İşte Vitri cinayetinin halk üzerinde oluşturduğu etkide ortada böyle bir “Lesorak işi” bulunmasının dahi büyük bir dahli olmuştur.
Muhakeme neticesinde zan altında olanlardan Gisno ile Bruer’in beraatine; Richard’ın, sadece katillere at tedarik etmiş olduğu için hapsine; Lesorak, Koriyol ve Bernard’ın ise idamlarına hükmedilmiştir. İşin başlangıcından ta siyaset meydanına çıkarıldığı güne kadar Lesorak suçsuz ve masum olduğunu iddiadan geri durmamıştır. Tam sonuç hükmü uygulamaya konulacağı sırada Koriyol insafa gelerek:
“Mahkemeye beyan edecek bazı sırlarım var. Bu muhakeme ve hükümde mahkemeyi müthiş bir hatadan kurtaracağım!” deyince hepsinin cezalarının infaz edilmesi ertelenmiş ve mevzu tekrar mahkemeye sevk edilmişti. Koriyol, orada olanları ihbar eden ve şahitlik eden kadınların haber verdikleri cinayetin ortağı Lesorak değil, gerçekte aynı eşkâle sahip Döbusak namında birisi olduğunu beyan etmişse de mahkemeye yine kanaat gelmemiş. Koriyol, artık hayatından ümidini kestiğinden, ailesine Lesorak tarafından çokça para verileceği vaadiyle şu itirafın satın alındığı fikrine kapılmışlar. Evvelce verilen karar hükmü uygulamaya konularak Koriyol, Bernard ve Lesorak’ın başını kesmişler.
Bir de aradan pek az bir zaman geçtikten sonra Koriyol’un haber verdiği Döbusak da tutuklanmaz mı? Gerçekten Lesorak’a tamamıyla benzeyen bir adam olduğu görülmez mi? Hatta muhbir ve şahit kadınlar da onu gördüklerinde:
“Evet! Gerçekte asıl gördüğümüz katil buydu. Diğerinin buna tamamen benzemesi bizi de hataya düşürmüş!” diye özürler dilemeye başlamışlarsa da iş işten geçmiştir. Biçare, masum Lesorak’ın kesilen başını bir daha yerine yapıştırmanın mümkün olamayacağı açıkça ortadadır.
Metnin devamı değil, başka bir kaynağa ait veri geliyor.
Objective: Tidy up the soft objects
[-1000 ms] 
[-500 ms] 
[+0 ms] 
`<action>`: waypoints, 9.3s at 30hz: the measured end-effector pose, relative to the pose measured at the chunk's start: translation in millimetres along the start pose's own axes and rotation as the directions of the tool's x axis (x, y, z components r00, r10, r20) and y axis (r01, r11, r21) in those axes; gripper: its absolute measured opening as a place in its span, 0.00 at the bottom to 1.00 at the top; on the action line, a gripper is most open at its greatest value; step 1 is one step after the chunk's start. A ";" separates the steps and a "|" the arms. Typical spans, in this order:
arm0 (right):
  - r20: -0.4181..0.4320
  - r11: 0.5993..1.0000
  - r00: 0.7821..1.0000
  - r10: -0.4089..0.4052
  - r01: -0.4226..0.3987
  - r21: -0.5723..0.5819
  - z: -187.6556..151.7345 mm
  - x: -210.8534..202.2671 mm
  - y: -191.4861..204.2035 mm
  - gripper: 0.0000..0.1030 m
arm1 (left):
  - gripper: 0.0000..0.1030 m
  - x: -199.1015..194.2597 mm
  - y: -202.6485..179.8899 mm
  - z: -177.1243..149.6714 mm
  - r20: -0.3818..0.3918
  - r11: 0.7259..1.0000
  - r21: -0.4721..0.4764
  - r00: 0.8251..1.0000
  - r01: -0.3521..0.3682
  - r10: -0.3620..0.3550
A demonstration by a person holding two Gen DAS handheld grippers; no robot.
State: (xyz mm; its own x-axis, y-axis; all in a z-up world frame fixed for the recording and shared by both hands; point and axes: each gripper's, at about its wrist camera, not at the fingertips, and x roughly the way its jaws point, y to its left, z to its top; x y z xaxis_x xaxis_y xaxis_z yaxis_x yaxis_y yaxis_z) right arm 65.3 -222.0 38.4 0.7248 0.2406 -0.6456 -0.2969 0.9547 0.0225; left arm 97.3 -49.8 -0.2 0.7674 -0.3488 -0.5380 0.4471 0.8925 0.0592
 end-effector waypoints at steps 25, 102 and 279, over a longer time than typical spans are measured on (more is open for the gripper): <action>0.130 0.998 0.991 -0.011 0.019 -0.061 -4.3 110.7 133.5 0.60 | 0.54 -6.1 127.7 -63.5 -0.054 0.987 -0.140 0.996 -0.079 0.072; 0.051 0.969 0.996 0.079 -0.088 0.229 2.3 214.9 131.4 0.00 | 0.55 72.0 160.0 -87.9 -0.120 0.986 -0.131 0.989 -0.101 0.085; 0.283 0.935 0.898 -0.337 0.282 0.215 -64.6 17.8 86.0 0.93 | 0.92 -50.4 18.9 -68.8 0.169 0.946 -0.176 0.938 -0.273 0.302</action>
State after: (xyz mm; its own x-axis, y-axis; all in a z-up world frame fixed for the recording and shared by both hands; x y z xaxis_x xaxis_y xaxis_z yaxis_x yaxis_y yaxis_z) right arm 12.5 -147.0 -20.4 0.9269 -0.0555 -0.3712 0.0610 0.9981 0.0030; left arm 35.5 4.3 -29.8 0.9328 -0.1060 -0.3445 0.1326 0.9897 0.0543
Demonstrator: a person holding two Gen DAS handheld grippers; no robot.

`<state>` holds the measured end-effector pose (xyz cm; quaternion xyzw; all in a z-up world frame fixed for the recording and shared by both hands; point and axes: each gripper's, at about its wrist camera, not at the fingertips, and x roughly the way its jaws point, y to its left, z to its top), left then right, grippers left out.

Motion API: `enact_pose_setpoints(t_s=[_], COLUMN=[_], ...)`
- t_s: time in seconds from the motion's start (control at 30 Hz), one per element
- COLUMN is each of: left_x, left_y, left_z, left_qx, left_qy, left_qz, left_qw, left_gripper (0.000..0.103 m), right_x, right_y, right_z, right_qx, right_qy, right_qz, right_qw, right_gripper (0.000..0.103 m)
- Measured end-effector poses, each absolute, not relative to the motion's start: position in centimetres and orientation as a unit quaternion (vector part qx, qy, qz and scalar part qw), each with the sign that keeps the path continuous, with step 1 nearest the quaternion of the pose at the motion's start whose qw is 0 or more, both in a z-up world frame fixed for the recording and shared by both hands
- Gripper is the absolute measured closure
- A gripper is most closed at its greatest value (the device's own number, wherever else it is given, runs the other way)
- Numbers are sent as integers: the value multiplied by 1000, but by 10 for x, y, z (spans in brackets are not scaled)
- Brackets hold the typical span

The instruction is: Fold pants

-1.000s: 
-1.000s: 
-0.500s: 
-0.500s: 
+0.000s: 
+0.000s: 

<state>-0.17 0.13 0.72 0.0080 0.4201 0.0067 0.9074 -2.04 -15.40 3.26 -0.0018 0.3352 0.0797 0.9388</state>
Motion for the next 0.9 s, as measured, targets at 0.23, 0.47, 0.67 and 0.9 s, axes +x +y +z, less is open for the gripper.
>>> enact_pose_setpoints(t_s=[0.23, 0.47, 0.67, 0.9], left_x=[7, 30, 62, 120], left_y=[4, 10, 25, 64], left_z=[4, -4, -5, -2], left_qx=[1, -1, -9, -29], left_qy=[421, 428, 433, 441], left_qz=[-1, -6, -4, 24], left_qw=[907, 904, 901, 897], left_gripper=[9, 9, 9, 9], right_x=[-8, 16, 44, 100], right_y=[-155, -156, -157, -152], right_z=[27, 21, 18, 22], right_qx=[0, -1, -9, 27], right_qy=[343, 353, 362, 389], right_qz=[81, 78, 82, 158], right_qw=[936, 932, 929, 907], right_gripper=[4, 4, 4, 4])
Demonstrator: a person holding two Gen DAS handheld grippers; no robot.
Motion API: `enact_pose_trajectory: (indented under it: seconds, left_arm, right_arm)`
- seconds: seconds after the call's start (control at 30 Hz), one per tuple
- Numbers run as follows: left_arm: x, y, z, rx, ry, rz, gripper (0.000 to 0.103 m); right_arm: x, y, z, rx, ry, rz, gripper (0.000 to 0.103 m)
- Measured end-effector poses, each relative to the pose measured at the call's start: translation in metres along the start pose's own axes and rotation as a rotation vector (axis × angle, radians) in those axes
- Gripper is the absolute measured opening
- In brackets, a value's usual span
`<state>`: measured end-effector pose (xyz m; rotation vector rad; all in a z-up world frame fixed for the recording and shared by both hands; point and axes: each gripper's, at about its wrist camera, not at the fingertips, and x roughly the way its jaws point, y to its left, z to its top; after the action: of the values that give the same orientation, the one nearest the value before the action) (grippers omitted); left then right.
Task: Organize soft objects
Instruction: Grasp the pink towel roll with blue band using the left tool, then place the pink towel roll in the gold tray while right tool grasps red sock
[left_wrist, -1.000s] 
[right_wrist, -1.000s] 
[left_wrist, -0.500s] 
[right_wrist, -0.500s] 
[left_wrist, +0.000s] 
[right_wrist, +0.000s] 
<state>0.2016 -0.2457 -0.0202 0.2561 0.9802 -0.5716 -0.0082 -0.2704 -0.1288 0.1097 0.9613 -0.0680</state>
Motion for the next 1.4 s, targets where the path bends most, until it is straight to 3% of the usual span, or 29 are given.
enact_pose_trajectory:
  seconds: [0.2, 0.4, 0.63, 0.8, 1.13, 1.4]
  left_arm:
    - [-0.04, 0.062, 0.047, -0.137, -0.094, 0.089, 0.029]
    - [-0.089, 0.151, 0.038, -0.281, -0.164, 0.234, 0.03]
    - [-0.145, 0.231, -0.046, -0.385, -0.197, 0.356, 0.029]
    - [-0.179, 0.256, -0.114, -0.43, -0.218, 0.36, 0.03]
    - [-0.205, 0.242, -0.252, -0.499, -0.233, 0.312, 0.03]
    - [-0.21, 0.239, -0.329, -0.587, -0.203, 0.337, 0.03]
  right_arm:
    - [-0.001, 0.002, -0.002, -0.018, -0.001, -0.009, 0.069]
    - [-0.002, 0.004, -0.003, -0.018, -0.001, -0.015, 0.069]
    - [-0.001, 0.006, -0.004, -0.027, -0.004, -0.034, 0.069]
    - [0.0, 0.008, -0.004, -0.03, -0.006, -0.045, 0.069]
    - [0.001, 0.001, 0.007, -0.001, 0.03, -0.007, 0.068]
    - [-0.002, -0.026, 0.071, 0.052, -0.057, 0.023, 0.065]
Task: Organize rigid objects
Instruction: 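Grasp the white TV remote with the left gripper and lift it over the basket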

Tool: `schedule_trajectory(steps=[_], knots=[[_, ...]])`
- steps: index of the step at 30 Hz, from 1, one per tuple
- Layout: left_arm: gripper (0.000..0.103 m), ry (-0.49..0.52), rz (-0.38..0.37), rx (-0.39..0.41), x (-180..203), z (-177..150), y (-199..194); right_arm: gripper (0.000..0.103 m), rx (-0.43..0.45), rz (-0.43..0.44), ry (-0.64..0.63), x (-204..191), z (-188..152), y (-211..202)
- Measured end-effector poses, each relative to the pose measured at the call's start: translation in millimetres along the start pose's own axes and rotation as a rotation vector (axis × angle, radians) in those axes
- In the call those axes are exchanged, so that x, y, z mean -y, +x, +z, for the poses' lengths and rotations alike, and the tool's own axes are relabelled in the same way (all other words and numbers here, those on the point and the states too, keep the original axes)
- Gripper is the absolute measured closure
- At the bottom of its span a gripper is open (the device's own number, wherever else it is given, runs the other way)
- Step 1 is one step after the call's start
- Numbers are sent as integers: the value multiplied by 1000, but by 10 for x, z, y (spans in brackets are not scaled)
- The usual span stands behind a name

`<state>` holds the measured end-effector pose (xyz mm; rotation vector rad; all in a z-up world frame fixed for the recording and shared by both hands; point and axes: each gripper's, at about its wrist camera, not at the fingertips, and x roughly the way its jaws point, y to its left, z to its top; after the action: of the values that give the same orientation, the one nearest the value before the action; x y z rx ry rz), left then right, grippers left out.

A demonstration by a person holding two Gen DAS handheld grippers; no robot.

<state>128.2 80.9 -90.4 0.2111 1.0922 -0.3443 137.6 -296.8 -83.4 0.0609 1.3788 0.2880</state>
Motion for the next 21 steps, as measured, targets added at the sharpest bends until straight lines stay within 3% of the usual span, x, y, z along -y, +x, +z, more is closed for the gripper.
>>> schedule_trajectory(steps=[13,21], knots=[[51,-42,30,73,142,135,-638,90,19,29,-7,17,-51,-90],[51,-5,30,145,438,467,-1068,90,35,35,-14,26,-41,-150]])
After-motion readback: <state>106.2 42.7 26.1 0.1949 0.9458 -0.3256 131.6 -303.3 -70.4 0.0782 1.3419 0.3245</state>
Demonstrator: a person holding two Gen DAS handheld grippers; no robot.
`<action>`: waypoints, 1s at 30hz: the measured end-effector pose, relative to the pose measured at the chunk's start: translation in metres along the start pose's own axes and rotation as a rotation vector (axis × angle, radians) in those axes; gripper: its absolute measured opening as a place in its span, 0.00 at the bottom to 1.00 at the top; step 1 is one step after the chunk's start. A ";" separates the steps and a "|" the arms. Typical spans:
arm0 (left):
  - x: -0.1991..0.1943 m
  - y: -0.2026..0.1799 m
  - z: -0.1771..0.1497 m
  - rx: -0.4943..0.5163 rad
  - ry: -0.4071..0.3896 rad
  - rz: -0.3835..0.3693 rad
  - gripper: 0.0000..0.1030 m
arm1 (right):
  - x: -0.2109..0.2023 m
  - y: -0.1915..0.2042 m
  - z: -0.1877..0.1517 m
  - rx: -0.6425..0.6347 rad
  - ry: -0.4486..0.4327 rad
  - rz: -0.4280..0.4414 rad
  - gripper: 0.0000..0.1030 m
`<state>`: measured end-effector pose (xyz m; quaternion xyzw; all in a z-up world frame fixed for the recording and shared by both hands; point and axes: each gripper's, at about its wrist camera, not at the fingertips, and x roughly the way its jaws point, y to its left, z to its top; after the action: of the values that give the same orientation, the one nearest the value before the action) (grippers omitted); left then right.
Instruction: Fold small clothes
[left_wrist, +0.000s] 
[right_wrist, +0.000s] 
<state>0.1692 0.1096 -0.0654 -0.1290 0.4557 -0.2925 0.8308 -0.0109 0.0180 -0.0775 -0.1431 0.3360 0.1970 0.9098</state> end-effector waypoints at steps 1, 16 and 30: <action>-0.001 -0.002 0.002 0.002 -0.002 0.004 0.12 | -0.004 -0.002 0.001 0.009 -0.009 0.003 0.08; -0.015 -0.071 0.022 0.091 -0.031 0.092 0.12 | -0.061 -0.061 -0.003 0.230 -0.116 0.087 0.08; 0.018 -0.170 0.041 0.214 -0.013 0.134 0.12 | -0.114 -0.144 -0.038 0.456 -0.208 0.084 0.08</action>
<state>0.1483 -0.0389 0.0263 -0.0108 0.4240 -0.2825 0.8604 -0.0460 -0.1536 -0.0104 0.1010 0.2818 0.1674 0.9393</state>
Adli mahkemelerce yapılan bu gibi müthiş hatalar Avrupa’da az değildir. Ama Fransa tarihinin bu devri için misal aldığımız şu olay sadece bir hata olmasıyla misal almaya değer değildir. Bakınız asıl gariplikler hangi noktalardadır.
Bu kargaşa ve karışıklık devrinde Fransa’yı bölünmeye götüren siyasi grupların birbirlerine karşı kin ve düşmanlıkları o kadar çoktu ki hâkimlerin, ileri gelenlerin ve hükûmet reislerinin bile tarafsızlıklarına hiçbir kesimin güveni kalmamıştı. Böyle önemli bir davada, zanlıların lehinde ve hatta icabına göre aleyhinde bile söylenen sözlerin düşmanlıktan yoksun olabileceklerine güvenilmeyip hangi taraf her ne söylerse söylesin, diğer taraf onu mutlaka düzenbazlığa, hilekârlığa yorardı. Kıyas eksikliğinden dolayı o zaman bu Lesorak işi tıpkı şimdiki Dreyfus işine benzemişti. Hatta Koriyol’un itirafı da meydana konulunca zaten bu meselenin o zamana kadar ortaya çıkmış olan ehemmiyeti üzerine pek çok kimse bu muhakemenin her hâlükârda iadesini talep etmiştir. Ancak cinayet ve temyiz mahkemelerinden geçip tasdik dahi edilmiş olmasıyla davayı geri çevirme konusunda yürürlükteki kanunların müsaadesi yoktu.